The night air shocked her lungs and stung her face as she stepped out of the doorway and into the darkness. It was colder than she had suspected. She slipped on her small gloves and skipped down the steps, already focused on her breathing. She speedwalked down the street and began to lightly jog away from the yellow light being cast down the front yard. It was a beautiful time of day. The sun had just about set, still casting a light glow from her right while on her left the blue moon hung in the air, silent, waiting it's turn. Though she could sense it's ominous power over the sun, it didn't exert it, but waited, like the pale monster waiting in the dark, patient and ever watchful for the receding light.
She jogged in silence, staring at the snow covered road laid out before her. Her thoughts mingled around the crowded party constantly raging in her head. She passed through thoughts of her boyfriend, seeing her friends (if she had time after work), and the possibility of going to the local springs for a soak.
Something started eating away the picture of her everyday concerns. The average thoughts were evaporating like a small hair lit on fire. She felt a deep rush building inside her, like a waterfall thundering through her veins. An abnormal adrenaline was speeding towards her and she felt she could not stop it. Her light pace quickened, her feet tried to get out of reach of this screaming wave of tensity. She was soon running, now sprinting, then bolting across the frozen Colorado road of this small community. She had lost control; she had given in to the need to simply keep going faster. The wind hummed by her ears and her legs kept pumping. The adrenaline was shooting through her, be she felt she could never match it's frenzied speed. Her mind felt runny and wet; a placid stream that had suddenly turned into a flash flood. Her arms grabbed at the space in front of her, he head thrown back, she ran blindly. And it felt amazing. God, how she need to do this. Her head felt light and giddy and the cold of the night air burned her throat.
She lost track of time, but soon enough she felt her legs weighing her down. Her head pounded and she hacked and coughed. Stumbling to the side of the road, panting and wheezing, she fell into the soft snow and rested her sweating forehead on her knees. She had no idea what had overcome her just then. She knew she shouldn't sprint like that. It had been too long ago that she had been in shape to run like that. And yet, she felt satisified now. That running was a way to let go of a small piece of something. She didn't know what. Maybe yet another piece of the old miserable life she had had back in Longmont was dying (it seemed she never fully got rid of it, it just rotted off piece by piece). Maybe frustration at her fading friendship. The agony of missing her boyfriend all the time, perhaps. But, as she thought about it, it seemed that it was all of those things, and none of them. She had needed to escape everything that was wrong and right in her life. It didn't matter what it was, just having that beautiful feeling of running away was a good enough reason. After all, when was the last time she just abandoned all reason, all obligations, all responsibilities?

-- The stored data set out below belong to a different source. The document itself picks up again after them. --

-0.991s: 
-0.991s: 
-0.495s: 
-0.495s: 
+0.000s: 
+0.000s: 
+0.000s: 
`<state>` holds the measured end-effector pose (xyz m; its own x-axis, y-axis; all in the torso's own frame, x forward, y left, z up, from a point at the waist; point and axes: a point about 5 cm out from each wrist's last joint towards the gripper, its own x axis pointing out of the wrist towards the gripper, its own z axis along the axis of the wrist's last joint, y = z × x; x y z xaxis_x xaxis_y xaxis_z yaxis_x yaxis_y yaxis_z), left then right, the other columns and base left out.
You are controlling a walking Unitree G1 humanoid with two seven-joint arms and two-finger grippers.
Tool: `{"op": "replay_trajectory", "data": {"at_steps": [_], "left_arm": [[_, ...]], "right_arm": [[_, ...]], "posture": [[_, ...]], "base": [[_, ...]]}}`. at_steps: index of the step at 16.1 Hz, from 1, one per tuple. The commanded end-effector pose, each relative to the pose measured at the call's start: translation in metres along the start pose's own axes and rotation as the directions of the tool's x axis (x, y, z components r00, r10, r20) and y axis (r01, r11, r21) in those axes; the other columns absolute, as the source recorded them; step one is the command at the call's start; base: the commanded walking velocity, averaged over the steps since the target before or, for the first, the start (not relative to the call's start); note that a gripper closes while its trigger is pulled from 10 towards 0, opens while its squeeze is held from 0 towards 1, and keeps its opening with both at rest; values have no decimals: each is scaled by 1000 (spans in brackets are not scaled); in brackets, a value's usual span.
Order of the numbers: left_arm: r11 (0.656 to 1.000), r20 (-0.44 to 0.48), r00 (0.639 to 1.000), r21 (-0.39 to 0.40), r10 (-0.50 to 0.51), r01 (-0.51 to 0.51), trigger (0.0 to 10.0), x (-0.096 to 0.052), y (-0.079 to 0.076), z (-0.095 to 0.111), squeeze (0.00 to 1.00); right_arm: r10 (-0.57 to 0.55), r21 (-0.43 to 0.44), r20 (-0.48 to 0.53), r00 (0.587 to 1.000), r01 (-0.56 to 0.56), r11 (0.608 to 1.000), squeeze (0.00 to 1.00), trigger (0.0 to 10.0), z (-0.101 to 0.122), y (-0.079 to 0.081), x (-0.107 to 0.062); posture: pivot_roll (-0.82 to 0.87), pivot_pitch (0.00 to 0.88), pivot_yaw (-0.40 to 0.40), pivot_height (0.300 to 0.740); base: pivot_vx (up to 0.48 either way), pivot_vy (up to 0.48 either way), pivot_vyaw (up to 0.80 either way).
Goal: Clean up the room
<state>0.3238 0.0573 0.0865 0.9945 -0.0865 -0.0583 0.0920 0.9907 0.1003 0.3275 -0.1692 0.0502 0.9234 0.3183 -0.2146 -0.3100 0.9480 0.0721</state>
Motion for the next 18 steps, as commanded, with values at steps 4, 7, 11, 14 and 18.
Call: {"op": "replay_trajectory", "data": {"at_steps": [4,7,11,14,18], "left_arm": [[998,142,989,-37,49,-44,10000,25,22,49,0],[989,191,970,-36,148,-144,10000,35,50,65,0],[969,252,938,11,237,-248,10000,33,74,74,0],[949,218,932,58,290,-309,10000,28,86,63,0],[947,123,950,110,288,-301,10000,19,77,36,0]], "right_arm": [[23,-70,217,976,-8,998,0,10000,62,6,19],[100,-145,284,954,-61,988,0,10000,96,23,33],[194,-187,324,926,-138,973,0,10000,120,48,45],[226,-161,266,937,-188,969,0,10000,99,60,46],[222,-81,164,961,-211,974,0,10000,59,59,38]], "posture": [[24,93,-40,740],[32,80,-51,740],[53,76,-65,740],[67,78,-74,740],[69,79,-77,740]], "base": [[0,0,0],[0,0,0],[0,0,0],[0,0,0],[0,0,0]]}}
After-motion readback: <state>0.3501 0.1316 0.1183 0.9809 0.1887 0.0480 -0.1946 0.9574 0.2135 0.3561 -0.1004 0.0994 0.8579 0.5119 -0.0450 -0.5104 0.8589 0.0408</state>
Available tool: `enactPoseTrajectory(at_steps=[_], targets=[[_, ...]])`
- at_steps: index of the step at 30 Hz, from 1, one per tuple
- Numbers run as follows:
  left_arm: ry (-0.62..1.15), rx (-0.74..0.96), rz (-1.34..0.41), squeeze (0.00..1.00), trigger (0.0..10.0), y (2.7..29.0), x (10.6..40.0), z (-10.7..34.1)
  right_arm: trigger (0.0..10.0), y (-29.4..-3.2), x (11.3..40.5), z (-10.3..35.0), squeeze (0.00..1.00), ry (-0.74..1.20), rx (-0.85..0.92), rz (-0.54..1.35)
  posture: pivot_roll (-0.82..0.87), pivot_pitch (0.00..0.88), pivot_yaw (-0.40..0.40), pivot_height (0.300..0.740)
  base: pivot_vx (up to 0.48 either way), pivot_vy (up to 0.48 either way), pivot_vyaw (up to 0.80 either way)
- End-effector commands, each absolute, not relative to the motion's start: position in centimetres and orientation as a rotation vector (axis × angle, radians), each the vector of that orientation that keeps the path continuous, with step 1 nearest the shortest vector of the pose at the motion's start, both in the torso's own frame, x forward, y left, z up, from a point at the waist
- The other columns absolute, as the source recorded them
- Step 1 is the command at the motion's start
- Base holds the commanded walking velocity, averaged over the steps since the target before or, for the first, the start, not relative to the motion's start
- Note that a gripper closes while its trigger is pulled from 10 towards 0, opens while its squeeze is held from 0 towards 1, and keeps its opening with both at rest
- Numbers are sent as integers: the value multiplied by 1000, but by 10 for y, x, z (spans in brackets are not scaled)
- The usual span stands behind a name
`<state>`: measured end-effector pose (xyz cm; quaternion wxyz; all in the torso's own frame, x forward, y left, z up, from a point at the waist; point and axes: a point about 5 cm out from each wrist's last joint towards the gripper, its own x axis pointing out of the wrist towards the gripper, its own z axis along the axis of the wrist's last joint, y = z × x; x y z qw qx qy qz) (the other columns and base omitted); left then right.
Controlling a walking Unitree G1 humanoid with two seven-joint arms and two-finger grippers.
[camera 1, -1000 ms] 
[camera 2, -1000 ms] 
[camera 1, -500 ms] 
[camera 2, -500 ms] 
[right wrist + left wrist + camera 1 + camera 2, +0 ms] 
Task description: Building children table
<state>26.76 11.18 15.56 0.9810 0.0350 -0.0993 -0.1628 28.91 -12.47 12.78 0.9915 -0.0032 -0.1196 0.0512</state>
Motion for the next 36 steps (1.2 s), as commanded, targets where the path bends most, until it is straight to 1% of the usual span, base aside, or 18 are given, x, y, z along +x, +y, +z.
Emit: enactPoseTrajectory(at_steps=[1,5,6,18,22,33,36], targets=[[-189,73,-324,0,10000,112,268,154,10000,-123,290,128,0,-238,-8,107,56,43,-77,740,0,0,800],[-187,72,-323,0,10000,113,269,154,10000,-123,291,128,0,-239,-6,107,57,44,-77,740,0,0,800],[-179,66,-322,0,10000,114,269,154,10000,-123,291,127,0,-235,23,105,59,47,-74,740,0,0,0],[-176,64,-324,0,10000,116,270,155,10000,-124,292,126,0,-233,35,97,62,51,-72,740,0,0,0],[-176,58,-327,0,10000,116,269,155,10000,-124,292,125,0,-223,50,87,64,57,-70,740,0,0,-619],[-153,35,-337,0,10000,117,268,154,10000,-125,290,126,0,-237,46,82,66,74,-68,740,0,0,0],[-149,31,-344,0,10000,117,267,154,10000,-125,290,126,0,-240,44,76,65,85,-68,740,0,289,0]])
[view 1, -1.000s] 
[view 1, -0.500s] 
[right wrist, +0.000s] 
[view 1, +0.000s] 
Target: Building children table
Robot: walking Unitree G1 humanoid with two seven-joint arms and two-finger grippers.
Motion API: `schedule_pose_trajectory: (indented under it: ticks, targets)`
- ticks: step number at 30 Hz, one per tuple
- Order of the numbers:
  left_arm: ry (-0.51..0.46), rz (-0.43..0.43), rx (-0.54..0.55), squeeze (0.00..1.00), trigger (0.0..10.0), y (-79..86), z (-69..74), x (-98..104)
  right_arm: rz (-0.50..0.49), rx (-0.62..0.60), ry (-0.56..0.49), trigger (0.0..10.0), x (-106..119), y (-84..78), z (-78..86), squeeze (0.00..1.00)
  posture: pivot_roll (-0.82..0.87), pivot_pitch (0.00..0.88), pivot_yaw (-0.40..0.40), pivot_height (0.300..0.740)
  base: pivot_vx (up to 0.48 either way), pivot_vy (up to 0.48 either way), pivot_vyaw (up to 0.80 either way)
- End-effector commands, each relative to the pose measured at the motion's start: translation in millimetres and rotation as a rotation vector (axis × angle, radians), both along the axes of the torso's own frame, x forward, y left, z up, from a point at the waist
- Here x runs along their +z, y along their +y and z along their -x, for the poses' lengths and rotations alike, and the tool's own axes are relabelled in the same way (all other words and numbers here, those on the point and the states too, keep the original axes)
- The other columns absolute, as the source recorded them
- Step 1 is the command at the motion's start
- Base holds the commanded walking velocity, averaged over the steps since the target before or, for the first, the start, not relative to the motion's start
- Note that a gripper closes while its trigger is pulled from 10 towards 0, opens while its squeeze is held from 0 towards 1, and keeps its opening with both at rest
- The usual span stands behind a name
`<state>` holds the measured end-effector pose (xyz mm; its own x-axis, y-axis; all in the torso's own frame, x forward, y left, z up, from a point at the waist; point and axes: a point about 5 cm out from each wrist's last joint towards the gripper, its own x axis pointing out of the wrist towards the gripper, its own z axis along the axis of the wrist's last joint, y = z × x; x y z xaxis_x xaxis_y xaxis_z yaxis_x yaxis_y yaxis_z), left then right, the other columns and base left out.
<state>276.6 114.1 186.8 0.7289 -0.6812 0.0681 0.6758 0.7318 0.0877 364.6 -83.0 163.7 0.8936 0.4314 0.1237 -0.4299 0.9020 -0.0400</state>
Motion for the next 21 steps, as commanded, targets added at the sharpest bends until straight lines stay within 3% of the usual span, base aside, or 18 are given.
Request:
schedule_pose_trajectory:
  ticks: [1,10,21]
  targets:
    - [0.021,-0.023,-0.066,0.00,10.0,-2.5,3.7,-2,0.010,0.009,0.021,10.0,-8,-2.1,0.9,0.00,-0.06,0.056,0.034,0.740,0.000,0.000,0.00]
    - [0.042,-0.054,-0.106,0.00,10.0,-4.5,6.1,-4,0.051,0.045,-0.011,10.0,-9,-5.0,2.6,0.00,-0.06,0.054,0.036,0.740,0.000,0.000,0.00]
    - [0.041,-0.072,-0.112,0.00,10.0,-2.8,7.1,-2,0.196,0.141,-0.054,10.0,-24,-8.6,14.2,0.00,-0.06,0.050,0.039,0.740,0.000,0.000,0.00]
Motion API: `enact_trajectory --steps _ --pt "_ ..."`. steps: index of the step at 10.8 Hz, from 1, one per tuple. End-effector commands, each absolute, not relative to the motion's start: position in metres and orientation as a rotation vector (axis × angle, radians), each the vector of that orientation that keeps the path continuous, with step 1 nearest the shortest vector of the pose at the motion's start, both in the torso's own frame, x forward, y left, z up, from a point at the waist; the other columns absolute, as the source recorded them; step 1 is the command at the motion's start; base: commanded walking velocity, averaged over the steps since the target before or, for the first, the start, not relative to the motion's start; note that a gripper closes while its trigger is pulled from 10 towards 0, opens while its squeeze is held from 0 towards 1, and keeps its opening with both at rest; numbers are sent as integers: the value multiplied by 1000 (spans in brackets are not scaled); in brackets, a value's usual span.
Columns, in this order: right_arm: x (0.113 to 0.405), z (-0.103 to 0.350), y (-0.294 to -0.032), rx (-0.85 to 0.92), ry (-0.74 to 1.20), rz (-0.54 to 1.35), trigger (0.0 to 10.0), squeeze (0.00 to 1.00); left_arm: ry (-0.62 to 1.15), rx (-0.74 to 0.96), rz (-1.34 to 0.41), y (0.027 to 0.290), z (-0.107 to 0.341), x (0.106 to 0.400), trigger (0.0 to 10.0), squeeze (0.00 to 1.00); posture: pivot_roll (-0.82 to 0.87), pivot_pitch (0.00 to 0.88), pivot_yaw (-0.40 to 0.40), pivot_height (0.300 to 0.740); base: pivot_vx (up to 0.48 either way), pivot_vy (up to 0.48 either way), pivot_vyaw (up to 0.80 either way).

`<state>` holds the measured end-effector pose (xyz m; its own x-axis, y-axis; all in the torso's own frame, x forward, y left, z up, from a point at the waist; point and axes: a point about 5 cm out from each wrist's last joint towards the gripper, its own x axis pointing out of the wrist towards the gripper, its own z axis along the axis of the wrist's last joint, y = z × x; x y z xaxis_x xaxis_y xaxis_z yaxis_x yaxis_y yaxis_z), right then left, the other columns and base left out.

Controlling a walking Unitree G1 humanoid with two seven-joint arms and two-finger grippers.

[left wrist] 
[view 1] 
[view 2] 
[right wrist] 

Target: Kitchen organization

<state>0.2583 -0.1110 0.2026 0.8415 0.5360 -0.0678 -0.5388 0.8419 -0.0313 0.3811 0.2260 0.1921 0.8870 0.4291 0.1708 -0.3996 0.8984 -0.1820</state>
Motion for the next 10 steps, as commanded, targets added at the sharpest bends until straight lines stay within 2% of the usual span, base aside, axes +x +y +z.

Feeling recovered now, although still cold, but not coughing any longer, she stood up and dusted the snow off of her butt and began walking home. When she was breathing steadily again, she picked up her pace to a light jog. She was heading past the town's community center, passing under the street lamp when she paused. That evaporating feeling in her mind was creeping up on her again. She looked to the west and saw the sun had resigned, handing over the sky to the moon for the night. And the moon dutifully hung over her, calmly keeping watch on them all; on her.
The adrenaline was rushing through her again, and she feared this time the flash flood in her blood would take over and cover the world; as of that in the Bible story on Noah. Take two of every animal…she thought. And gathering herself together in one deep breath, she turned her back to the west, leaving the sun to stay down and continued jogging. But shortly after she broke from the jog, and screamed her way down the road, skimming her driveway and taking the steps by three at a time. It wasn't until she burst into the living room, huffing and dizzy, that she began to think rationally again.